I’m trying to burn all my CDs before I leave for Microsoft so I can put them on my mp3 player. So whenever I’m home I’m constantly shuffling CDs in and out of my laptop. I have it start playing the CD while it’s ripping so that when the music stops I know to switch to the next CD. It’s actually been kinda fun to alphabetically sample stuff. Anyway, I’m only on M now and there’s no way I’m going to finish.

Bill and I submitted a paper on Wednesday. We had been working probably 15 hours a day for the previous three weeks. Our chance of acceptance is very low, and it was weird to spend so much time on something that will most likely be a lost cause. Actually, I found it very easy to get bitter, as our ideas and results are really quite good, but unconventional (we submitted a PL-influenced paper to a systems conference). We could basically envision the program committee “not getting it”, which of course would be supremely irritating.

Then it occurred to me that this bitter no-one-understands viewpoint is also the one that most deranged prophets must take as well. I guess I know where I stand, then :).

Anyway, it’s all over and I’m just glad to have my life back for a while.

Blargh. To tell you the truth, I don’t really feel like writing this LJ entry. Maybe I’ll write more later.

Oh yeah, here’s something random that I promised certain people (Naveen) I’d write about, even though he’s going to make fun of me for doing so. Have you ever fallen asleep on one of your arms so that when you get up, it’s asleep too, and basically immobile for a minute or so? Maybe you’ve never experienced this before; let me assure you that it’s a weird feeling.

Sometimes I get to have even more fun: I wake up somehow lying on both of my arms. I don’t even know how this is physically possible, but it happens, and it’s really great because I derive so much pleasure from trying to sit up with my arms hanging like deadweights. It’s a good ab workout. My ecstasy is occasionally heightened by the challenge of having to turn off the blaring alarm that woke me up in the first place — without the use of my arms. (It’s even better when the alarm is my cell phone, which it is these days, and I have to somehow open it up and push a tiny button, or just wait, head ringing, until my arms wake up.)

There’s nothing better than sharing this experience with a good friend, too. I vividly remember one morning back in college when James and I were roommates. Back then, my alarm was a clock that emitted the most monstrously hideous sound, a kind of braying howl that you could imagine a hellhound making if all three of its heads had contracted laryngitis. Apparently, I needed that kind of motivation to get up during parts of college.
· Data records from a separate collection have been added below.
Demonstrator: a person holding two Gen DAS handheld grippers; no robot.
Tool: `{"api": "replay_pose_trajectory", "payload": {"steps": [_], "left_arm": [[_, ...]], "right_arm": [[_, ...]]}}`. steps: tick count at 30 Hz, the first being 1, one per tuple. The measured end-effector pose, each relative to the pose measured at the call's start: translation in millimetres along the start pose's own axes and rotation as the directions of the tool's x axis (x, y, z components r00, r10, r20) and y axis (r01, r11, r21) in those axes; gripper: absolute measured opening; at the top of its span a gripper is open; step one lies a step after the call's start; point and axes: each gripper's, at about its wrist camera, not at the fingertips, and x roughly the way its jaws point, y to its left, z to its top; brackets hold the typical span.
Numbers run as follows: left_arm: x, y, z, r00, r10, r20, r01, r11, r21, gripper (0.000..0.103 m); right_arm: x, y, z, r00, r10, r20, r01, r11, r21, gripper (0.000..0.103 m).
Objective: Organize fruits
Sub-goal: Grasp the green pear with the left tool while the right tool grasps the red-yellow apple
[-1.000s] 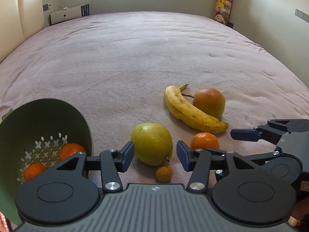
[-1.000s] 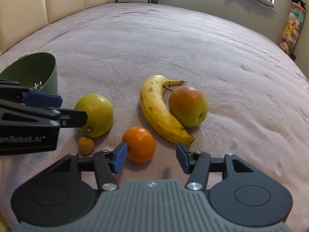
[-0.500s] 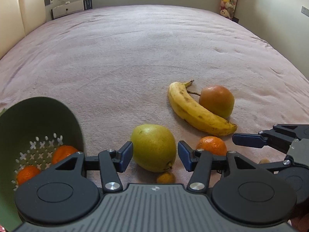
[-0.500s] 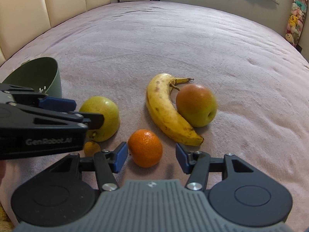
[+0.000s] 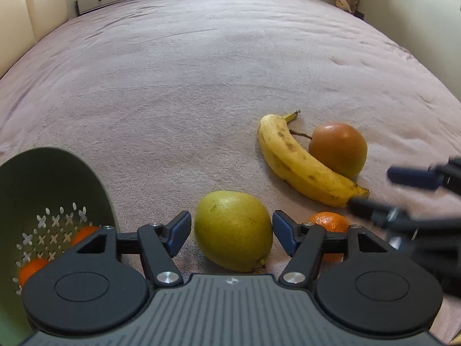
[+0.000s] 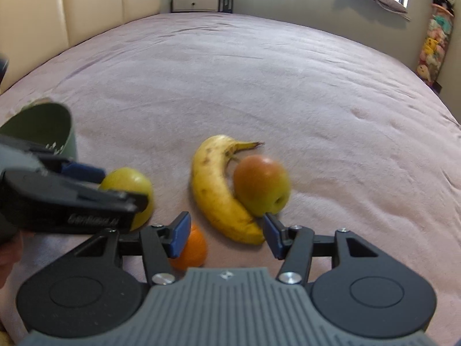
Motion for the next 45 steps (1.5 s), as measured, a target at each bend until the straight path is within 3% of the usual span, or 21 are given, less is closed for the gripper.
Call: {"api": "replay_pose_trajectory", "payload": {"steps": [6, 11, 20, 35, 45], "left_arm": [[6.2, -6.1, 1.5, 0.999, 0.024, -0.026, -0.023, 0.999, 0.048, 0.077], [9.9, -8.2, 1.4, 0.999, 0.035, -0.04, -0.032, 0.996, 0.08, 0.078], [14.5, -11.6, 1.8, 0.998, 0.041, -0.05, -0.035, 0.992, 0.118, 0.078], [16.1, -12.2, 2.4, 0.998, 0.035, -0.059, -0.028, 0.992, 0.121, 0.073], [12.1, -11.8, 0.5, 0.998, 0.032, -0.054, -0.026, 0.993, 0.116, 0.073]], "right_arm": [[12.9, -25.7, 12.3, 0.999, -0.034, -0.001, 0.033, 0.991, 0.127, 0.054], [31.8, -21.4, 22.0, 0.998, -0.06, -0.008, 0.06, 0.995, 0.082, 0.058], [58.6, -30.5, 23.9, 0.998, -0.04, -0.046, 0.045, 0.99, 0.133, 0.064], [82.7, -50.6, 25.5, 0.996, 0.061, -0.059, -0.041, 0.955, 0.294, 0.061], [79.5, -43.6, 28.0, 0.998, 0.031, -0.055, -0.015, 0.963, 0.268, 0.06]]}}
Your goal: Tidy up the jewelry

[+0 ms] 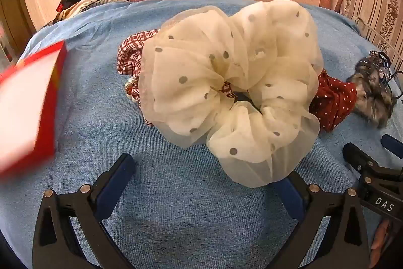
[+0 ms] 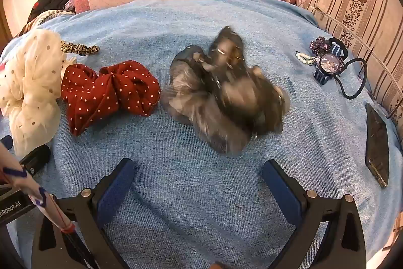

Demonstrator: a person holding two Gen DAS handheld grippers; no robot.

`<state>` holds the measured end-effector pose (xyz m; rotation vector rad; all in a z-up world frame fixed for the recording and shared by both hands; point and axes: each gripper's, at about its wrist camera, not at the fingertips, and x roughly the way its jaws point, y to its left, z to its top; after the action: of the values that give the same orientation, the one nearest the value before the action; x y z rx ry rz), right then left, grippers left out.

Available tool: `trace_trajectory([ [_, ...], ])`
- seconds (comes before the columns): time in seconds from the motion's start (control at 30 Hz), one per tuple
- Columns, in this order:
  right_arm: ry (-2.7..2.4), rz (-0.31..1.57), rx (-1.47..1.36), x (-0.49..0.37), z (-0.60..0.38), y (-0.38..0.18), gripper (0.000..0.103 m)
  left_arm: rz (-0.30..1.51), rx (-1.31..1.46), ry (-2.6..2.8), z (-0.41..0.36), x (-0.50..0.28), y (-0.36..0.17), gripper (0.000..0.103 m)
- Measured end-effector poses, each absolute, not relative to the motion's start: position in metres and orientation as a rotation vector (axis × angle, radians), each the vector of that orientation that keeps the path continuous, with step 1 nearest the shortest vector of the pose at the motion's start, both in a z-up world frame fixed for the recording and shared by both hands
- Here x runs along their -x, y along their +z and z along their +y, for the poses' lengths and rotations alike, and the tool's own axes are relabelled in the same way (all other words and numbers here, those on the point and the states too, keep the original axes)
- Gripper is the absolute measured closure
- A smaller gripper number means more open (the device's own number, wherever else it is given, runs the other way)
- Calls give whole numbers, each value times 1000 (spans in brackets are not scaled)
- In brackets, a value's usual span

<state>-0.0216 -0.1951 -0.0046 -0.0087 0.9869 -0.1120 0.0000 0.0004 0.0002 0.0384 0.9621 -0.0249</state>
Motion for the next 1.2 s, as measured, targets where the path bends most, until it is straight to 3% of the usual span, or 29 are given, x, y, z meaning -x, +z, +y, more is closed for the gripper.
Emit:
trace_trajectory([
  [1.2, -109, 995, -28, 29, -198, 3, 0, 950, -44, 14, 4, 19, 12, 0],
])
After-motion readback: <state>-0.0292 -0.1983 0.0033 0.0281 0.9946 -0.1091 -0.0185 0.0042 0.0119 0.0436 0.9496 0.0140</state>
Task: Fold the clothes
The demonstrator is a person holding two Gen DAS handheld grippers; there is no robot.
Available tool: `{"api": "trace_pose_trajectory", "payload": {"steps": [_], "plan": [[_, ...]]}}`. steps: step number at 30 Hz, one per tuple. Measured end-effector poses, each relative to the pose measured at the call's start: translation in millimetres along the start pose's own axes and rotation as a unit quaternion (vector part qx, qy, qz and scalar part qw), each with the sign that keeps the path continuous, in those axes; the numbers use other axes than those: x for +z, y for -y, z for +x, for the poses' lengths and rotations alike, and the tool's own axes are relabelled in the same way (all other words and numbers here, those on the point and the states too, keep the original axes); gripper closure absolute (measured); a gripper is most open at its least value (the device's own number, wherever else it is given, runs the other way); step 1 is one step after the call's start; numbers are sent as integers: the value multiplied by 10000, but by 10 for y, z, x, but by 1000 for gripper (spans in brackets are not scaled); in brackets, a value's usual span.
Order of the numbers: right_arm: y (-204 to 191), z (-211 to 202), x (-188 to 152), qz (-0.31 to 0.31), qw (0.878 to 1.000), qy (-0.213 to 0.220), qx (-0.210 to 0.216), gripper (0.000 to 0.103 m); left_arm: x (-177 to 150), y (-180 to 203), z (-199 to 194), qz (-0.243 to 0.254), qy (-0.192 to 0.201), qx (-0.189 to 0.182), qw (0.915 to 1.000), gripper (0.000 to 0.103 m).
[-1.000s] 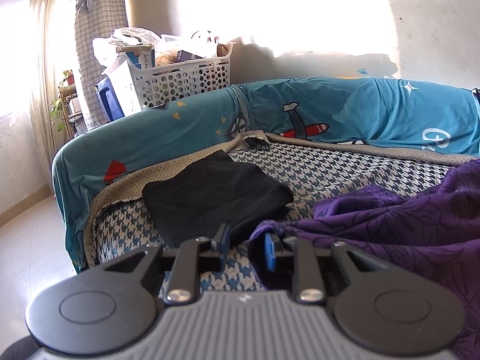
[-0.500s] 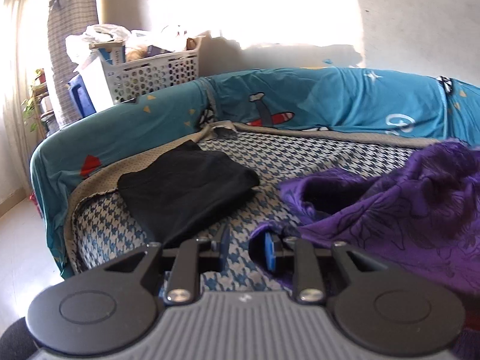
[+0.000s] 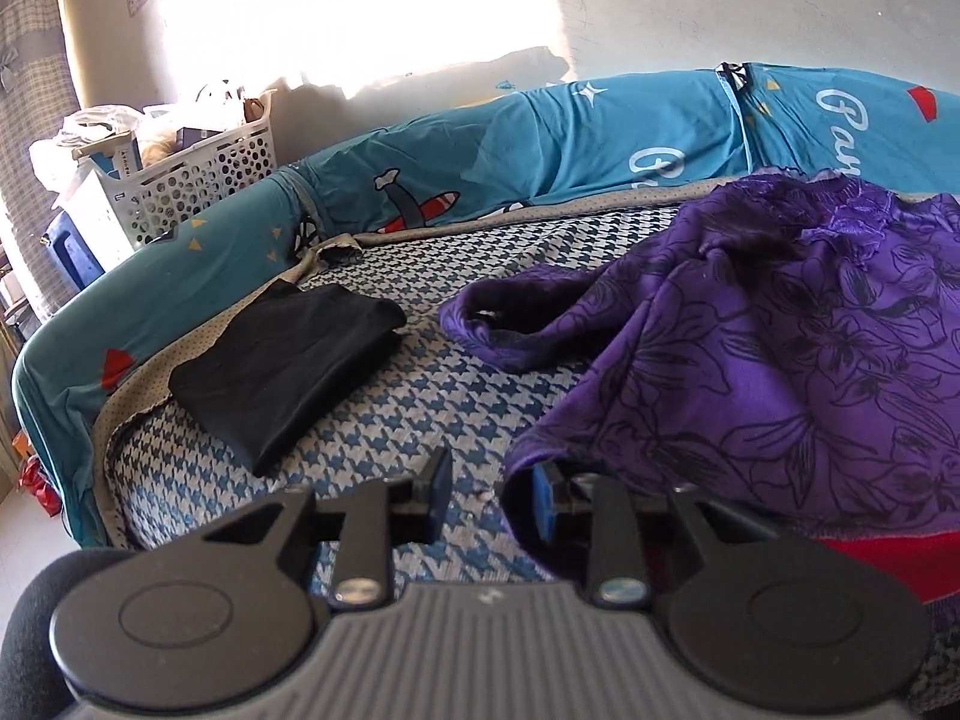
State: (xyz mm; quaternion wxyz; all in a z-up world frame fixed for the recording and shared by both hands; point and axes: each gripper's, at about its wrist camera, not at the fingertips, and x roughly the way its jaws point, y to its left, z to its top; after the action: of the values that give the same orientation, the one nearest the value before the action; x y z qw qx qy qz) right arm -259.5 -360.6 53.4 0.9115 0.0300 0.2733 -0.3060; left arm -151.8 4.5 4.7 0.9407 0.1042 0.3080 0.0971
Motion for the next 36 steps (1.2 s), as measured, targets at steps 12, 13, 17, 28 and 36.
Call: {"api": "trace_pose_trajectory", "payload": {"steps": [12,13,17,28,36], "plan": [[3,-27,-57,-562,9966,-530,301,49,54,-103,-152,-236,257,-14,9994,49],[3,-44,-69,-583,9961,-587,306,49,75,-96,-158,-226,305,-18,9993,46],[130,-161,-86,-490,9970,-573,198,48,193,-84,-168,-251,502,-15,9984,39],[-353,28,-173,-371,9839,-423,1698,46,382,175,41,127,330,-767,9964,26],[-883,432,-359,-609,9665,-776,2371,46,135,542,181,768,-187,-1433,9865,26]]}}
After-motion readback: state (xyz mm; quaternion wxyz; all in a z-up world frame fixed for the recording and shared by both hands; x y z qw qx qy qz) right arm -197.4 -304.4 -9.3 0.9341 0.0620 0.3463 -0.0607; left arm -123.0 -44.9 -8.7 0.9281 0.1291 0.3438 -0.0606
Anyway. So morning came, and the alarm started emitting its banshee wail. I snapped into consciousness, only to find that both my arms were asleep and lying useless below me. I felt some tingling in my fingertips, like some kind of phantom phantom-limb syndrome, but that’s about it. If I could only have gotten up, I’d probably have tried to smash my forehead into the snooze button, but I couldn’t even do that. So I just lay there, moaning.

James, who’s a slightly heavier sleeper, and who had no intention of actually getting up this early (I’m usually good about turning off my alarm before it disturbs him up), finally woke up to this chorus:
the alarm: BRAAAAAAAAAAAA! BRAAAAAAAAAAAA!
me: ughhghghghhg. ughghhghgg. godddddd. ugghhghghghgh.

As you can imagine, he had to bail me out by staggering across the room to silence Cerberus. Amazingly, he did this in good humor. Yeah, James was a good roommate.